How do I get past the anxiety of being intimate with someone new.

I am struggling with moving forward with the thought of physically being with someone new to the point I am sabotaging my interactions in OLD. Being vulnerable and intimate with someone other than my ex just makes me pull away from any potential connection with someone.

My ex-husband was an amazing, wonderful, attentive lover up until he struggled with ED. This coincided with a diabetes diagnosis which he poorly managed and he wouldn’t seek any medical advice in relation to ED. We only had PIV once in the last 3 years of our marriage. It wasn’t what killed our marriage, there were other more significant issues, but the lack of intimacy didn’t help offset those.

Not only do I feel incredibly anxious about peeling away the layers to be physical with someone new, because let’s face it I’m no spring chicken anymore, I know I am going to be comparing any future lover to my ex-husband, which isn’t fair. I will also be anxious I am also being subject to comparisons. The whole situation just makes me want to give up entirely even though I still have a really strong libido.

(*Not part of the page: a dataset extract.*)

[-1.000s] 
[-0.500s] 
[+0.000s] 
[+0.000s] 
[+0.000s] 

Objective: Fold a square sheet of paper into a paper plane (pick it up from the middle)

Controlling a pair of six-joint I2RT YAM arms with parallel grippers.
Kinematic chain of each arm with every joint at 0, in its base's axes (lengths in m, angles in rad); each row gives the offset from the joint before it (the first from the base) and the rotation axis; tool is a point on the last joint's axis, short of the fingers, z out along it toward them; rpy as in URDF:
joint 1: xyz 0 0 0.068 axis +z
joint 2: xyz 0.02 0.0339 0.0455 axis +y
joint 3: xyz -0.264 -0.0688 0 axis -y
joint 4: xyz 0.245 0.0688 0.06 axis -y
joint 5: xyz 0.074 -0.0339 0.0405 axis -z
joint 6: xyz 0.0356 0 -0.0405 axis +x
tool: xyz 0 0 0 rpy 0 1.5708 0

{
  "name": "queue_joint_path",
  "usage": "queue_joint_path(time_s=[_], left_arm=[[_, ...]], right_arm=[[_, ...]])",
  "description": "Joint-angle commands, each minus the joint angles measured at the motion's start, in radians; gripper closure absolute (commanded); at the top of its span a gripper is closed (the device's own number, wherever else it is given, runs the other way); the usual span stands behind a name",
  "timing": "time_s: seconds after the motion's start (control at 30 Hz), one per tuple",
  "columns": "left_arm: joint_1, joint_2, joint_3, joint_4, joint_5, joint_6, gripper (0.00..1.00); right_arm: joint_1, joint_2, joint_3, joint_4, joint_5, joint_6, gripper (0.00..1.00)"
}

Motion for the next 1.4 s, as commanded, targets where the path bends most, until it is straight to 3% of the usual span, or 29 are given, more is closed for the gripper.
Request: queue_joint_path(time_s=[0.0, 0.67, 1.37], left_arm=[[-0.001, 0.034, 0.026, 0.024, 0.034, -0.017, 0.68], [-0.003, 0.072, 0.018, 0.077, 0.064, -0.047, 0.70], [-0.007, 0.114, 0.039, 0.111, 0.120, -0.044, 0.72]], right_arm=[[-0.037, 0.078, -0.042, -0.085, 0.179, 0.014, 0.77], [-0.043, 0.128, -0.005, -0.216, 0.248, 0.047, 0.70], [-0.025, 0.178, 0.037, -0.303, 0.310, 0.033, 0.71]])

I am someone who needs to connect with someone in non-physical ways in order to feel safe enough to be vulnerable physically. Just can’t see it happening again.

Has anyone else been in the same position? How did you successfully navigate being vulnerable again to allow for intimacy with someone new. How do you manage to avoid comparisons?

I am interested in opinions from men and women to gain some perspective.